=== PROBLEM TO WORK ON ===
Below is a listing; write it out exactly and drop any images from it.

=== STORED DATA ===
____
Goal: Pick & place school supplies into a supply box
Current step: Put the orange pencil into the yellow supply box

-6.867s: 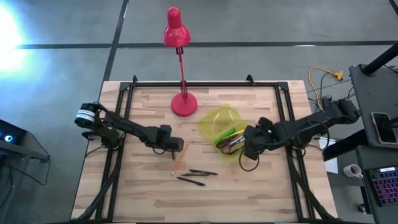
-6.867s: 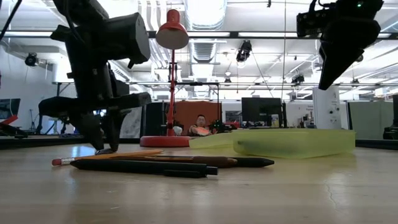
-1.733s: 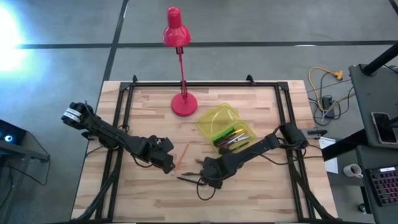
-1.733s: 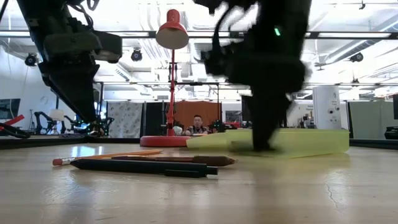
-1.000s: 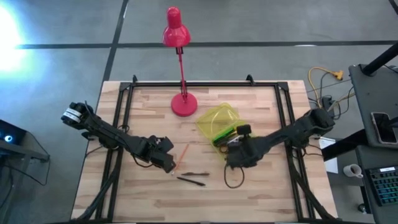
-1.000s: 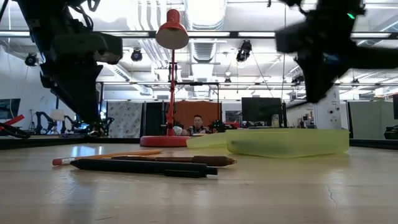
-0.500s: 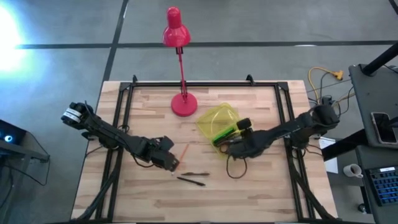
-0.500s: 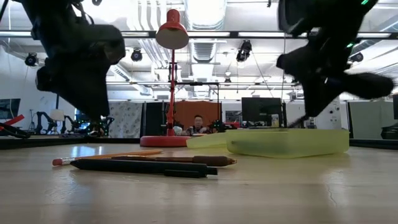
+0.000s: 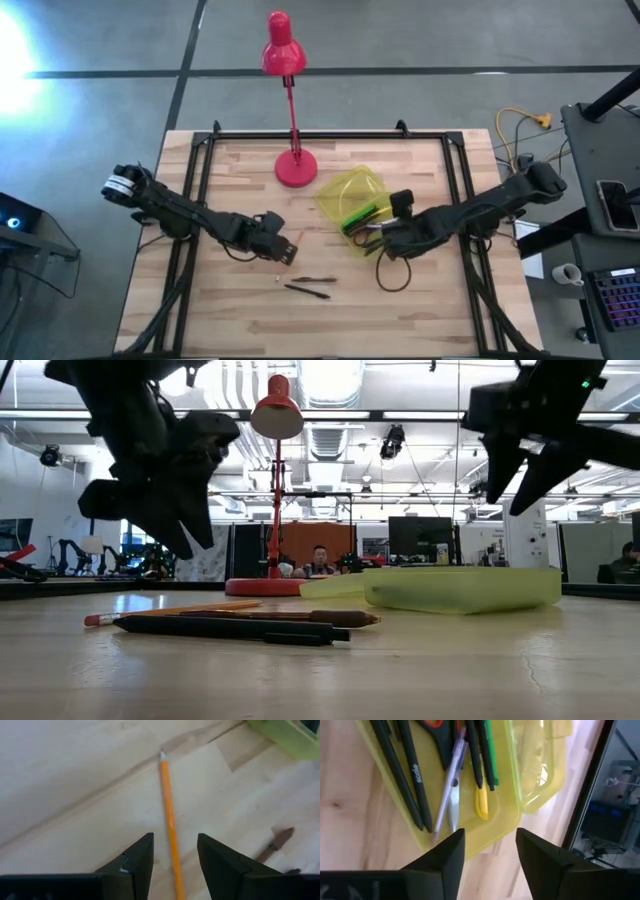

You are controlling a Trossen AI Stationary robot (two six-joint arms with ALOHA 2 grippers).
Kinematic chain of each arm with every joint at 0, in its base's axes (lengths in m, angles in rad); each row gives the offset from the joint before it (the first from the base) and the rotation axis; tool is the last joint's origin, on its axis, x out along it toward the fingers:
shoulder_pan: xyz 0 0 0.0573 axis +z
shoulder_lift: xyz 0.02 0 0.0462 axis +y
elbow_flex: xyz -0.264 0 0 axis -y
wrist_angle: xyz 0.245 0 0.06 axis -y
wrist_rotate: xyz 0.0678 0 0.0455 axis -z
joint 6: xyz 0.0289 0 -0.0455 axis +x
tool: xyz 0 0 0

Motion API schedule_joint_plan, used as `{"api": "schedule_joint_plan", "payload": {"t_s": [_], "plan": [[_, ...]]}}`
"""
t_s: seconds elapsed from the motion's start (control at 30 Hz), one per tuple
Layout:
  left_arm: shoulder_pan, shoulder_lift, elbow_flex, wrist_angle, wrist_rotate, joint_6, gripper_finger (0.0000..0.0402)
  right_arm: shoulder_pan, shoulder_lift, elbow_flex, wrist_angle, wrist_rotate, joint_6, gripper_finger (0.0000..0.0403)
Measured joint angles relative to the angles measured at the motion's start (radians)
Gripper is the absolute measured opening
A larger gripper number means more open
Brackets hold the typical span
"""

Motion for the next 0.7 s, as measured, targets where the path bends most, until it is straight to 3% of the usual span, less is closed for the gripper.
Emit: {"api": "schedule_joint_plan", "payload": {"t_s": [0.33,0.6,0.7], "plan": [[0.004,0.191,0.043,0.082,0.034,-0.037,0.0136,0.001,-0.03,-0.002,-0.022,0.023,0.216,0.018],[0.003,0.337,0.18,-0.089,0.006,-0.031,0.0136,0.001,-0.027,-0.003,-0.023,0.004,0.334,0.018],[0.003,0.374,0.202,-0.119,0.007,0.038,0.0124,0.002,-0.027,-0.002,-0.037,-0.032,0.359,0.018]]}}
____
=== SOLVED EXERCISE ===
Goal: Pick & place school supplies into a supply box
Current step: Put the orange pencil into the yellow supply box

-6.867s: 
-6.867s: 
-1.733s: 
-1.733s: 
-1.000s: 
-1.000s: 
-0.500s: 
-0.500s: 
+0.000s: 

You are controlling a Trossen AI Stationary robot (two six-joint arms with ALOHA 2 grippers).
Kinematic chain of each arm with every joint at 0, in its base's axes (lengths in m, angles in rad); each row gives the offset from the joint before it (the first from the base) and the rotation axis; tool is the last joint's origin, on its axis, x out along it toward the fingers:
shoulder_pan: xyz 0 0 0.0573 axis +z
shoulder_lift: xyz 0.02 0 0.0462 axis +y
elbow_flex: xyz -0.264 0 0 axis -y
wrist_angle: xyz 0.245 0 0.06 axis -y
wrist_rotate: xyz 0.0678 0 0.0455 axis -z
joint 6: xyz 0.0289 0 -0.0455 axis +x
tool: xyz 0 0 0

Motion API schedule_joint_plan, used as `{"api": "schedule_joint_plan", "payload": {"t_s": [_], "plan": [[_, ...]]}}`
"""
t_s: seconds elapsed from the motion's start (control at 30 Hz), one per tuple
Layout:
  left_arm: shoulder_pan, shoulder_lift, elbow_flex, wrist_angle, wrist_rotate, joint_6, gripper_finger (0.0000..0.0402)
  right_arm: shoulder_pan, shoulder_lift, elbow_flex, wrist_angle, wrist_rotate, joint_6, gripper_finger (0.0000..0.0403)
Measured joint angles relative to the angles measured at the motion's start (radians)
Gripper is the absolute measured opening
A larger gripper number means more open
Brackets hold the typical span
"""

Motion for the next 0.7 s, as measured, targets where the path bends most, until it is straight to 3% of the usual span, less is closed for the gripper.
Emit: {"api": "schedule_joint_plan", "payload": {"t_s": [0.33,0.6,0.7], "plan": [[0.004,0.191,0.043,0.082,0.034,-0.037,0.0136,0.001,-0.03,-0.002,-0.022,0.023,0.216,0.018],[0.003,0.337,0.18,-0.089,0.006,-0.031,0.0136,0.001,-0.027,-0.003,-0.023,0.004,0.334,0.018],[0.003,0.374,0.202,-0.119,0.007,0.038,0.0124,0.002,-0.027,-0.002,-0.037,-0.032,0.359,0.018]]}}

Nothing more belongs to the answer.